EXERCISE DESCRIPTION>
Copy everything in the data below exactly except the pictures.

EXERCISE MATERIALS>
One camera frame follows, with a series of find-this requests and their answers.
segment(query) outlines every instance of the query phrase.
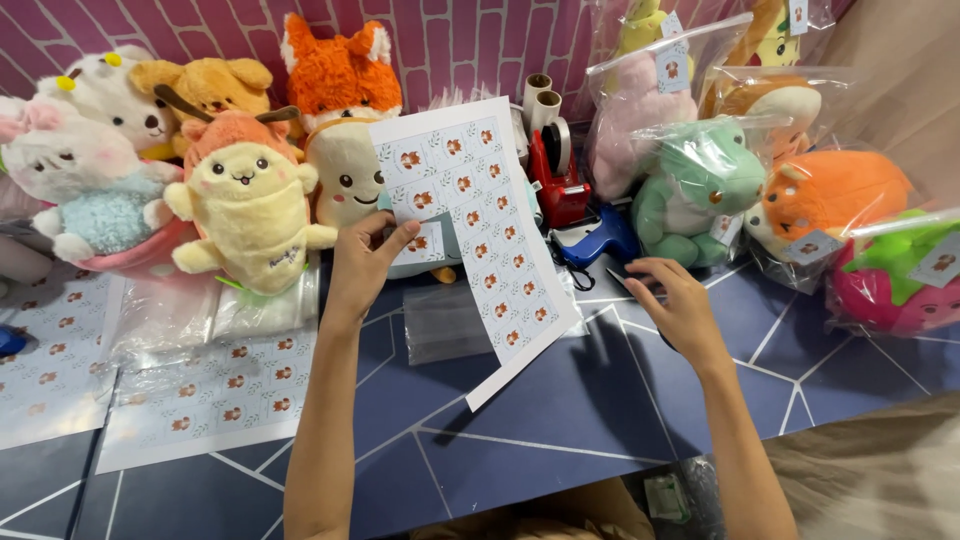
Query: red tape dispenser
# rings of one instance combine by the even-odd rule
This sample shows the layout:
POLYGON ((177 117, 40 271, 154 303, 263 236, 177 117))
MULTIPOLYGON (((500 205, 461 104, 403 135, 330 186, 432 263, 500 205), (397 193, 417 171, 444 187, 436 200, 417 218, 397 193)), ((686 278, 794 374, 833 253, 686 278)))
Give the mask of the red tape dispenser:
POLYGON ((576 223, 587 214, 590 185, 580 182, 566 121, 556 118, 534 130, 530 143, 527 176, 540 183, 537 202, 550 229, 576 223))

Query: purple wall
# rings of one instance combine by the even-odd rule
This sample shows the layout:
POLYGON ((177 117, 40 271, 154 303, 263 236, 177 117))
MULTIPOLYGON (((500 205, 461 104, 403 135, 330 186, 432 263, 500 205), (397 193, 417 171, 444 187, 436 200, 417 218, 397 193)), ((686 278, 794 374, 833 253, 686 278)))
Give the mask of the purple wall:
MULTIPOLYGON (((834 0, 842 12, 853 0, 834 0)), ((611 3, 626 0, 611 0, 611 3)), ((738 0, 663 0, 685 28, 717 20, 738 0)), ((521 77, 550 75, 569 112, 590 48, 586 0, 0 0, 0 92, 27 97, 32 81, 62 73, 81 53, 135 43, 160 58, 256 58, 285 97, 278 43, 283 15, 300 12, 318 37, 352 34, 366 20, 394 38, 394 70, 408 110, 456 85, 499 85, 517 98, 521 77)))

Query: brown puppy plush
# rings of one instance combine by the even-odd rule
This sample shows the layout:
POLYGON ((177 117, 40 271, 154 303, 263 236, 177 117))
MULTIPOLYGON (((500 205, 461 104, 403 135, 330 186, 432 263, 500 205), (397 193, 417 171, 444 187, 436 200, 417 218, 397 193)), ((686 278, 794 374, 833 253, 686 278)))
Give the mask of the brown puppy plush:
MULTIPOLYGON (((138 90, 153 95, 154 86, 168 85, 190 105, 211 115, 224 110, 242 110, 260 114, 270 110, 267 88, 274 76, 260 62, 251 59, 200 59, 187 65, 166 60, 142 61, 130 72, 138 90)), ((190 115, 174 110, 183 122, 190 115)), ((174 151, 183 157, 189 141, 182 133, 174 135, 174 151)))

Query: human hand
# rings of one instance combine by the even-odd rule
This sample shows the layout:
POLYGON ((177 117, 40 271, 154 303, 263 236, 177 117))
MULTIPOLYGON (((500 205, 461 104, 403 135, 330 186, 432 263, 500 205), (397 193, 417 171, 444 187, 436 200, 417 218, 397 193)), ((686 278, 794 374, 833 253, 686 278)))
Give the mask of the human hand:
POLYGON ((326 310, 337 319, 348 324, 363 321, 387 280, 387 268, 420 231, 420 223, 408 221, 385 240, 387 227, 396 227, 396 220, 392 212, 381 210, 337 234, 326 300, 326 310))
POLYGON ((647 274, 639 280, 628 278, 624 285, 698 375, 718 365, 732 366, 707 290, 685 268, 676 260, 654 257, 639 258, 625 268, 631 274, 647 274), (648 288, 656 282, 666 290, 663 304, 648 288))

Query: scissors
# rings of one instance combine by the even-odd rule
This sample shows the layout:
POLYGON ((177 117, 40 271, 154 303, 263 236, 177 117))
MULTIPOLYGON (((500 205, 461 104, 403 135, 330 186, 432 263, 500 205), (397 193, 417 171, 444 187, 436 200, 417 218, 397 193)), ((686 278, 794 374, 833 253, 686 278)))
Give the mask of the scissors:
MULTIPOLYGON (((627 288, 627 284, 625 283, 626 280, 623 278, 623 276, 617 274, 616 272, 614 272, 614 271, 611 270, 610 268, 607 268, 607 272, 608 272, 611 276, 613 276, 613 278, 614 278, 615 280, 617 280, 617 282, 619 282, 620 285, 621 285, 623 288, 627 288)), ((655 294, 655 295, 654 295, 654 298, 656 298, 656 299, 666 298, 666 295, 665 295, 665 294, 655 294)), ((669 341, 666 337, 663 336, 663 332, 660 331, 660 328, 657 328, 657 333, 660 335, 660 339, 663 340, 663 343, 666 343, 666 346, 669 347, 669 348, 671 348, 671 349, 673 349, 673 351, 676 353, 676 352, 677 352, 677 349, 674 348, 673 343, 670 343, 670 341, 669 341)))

REPLY TO THE EXERCISE>
One camera frame follows, with a series of find-this requests and their answers.
segment(query) outlines every instance of the query phrase.
Query: red tape dispenser
# rings of one instance combine by the even-odd rule
This sample shows the layout:
POLYGON ((177 117, 40 271, 154 303, 263 236, 177 117))
MULTIPOLYGON (((500 205, 461 104, 403 135, 330 186, 432 263, 500 205), (397 193, 417 171, 444 187, 436 200, 417 218, 397 193)), ((686 278, 794 374, 833 253, 686 278)))
Give the mask of the red tape dispenser:
POLYGON ((576 223, 587 214, 590 185, 580 182, 566 121, 556 118, 534 130, 530 143, 527 176, 540 183, 537 202, 550 229, 576 223))

Query: purple wall
# rings of one instance combine by the even-odd rule
This sample shows the layout:
POLYGON ((177 117, 40 271, 154 303, 263 236, 177 117))
MULTIPOLYGON (((500 205, 461 104, 403 135, 330 186, 432 263, 500 205), (397 193, 417 171, 444 187, 436 200, 417 218, 397 193)), ((686 278, 794 374, 833 253, 686 278)))
Give the mask of the purple wall:
MULTIPOLYGON (((834 0, 842 12, 853 0, 834 0)), ((611 3, 626 0, 611 0, 611 3)), ((738 0, 663 0, 685 28, 717 20, 738 0)), ((521 77, 550 75, 569 112, 590 48, 586 0, 0 0, 0 92, 27 97, 32 81, 62 73, 81 53, 135 43, 160 58, 256 58, 285 97, 278 43, 283 15, 300 12, 318 37, 352 34, 366 20, 394 38, 394 70, 408 110, 456 85, 499 85, 517 98, 521 77)))

Query: brown puppy plush
# rings of one instance combine by the even-odd rule
This sample shows the layout:
POLYGON ((177 117, 40 271, 154 303, 263 236, 177 117))
MULTIPOLYGON (((500 205, 461 104, 403 135, 330 186, 432 263, 500 205), (397 193, 417 171, 444 187, 436 200, 417 218, 397 193)), ((686 278, 794 374, 833 253, 686 278)))
Give the mask of the brown puppy plush:
MULTIPOLYGON (((138 90, 153 95, 154 86, 168 85, 190 105, 211 115, 224 110, 242 110, 260 114, 270 110, 267 88, 274 76, 260 62, 251 59, 200 59, 187 65, 166 60, 142 61, 130 72, 138 90)), ((190 115, 174 110, 183 122, 190 115)), ((174 151, 183 157, 189 141, 182 133, 174 135, 174 151)))

Query: human hand
# rings of one instance combine by the even-odd rule
This sample shows the layout:
POLYGON ((177 117, 40 271, 154 303, 263 236, 177 117))
MULTIPOLYGON (((500 205, 461 104, 403 135, 330 186, 432 263, 500 205), (397 193, 417 171, 444 187, 436 200, 417 218, 397 193)), ((686 278, 794 374, 833 253, 686 278)))
Give the mask of the human hand:
POLYGON ((326 310, 337 319, 348 324, 363 321, 387 280, 387 268, 420 231, 420 223, 408 221, 385 240, 387 227, 396 227, 396 220, 392 212, 381 210, 337 234, 326 300, 326 310))
POLYGON ((647 274, 639 280, 628 278, 624 285, 698 375, 718 365, 732 366, 707 290, 685 268, 676 260, 654 257, 639 258, 625 268, 631 274, 647 274), (648 288, 656 282, 666 290, 663 304, 648 288))

Query: scissors
# rings of one instance combine by the even-odd rule
This sample shows the layout:
POLYGON ((177 117, 40 271, 154 303, 263 236, 177 117))
MULTIPOLYGON (((500 205, 461 104, 403 135, 330 186, 432 263, 500 205), (397 193, 417 171, 444 187, 436 200, 417 218, 397 193)), ((686 278, 794 374, 833 253, 686 278)))
Give the mask of the scissors:
MULTIPOLYGON (((627 288, 627 284, 625 283, 626 280, 623 278, 623 276, 617 274, 616 272, 614 272, 614 271, 611 270, 610 268, 607 268, 607 272, 608 272, 611 276, 613 276, 613 278, 614 278, 615 280, 617 280, 617 282, 619 282, 620 285, 621 285, 623 288, 627 288)), ((655 294, 655 295, 654 295, 654 298, 656 298, 656 299, 666 298, 666 295, 665 295, 665 294, 655 294)), ((669 341, 666 337, 663 336, 663 332, 660 331, 660 328, 657 328, 657 333, 660 335, 660 339, 663 340, 663 343, 666 343, 666 346, 669 347, 669 348, 671 348, 671 349, 673 349, 673 351, 676 353, 676 352, 677 352, 677 349, 674 348, 673 343, 670 343, 670 341, 669 341)))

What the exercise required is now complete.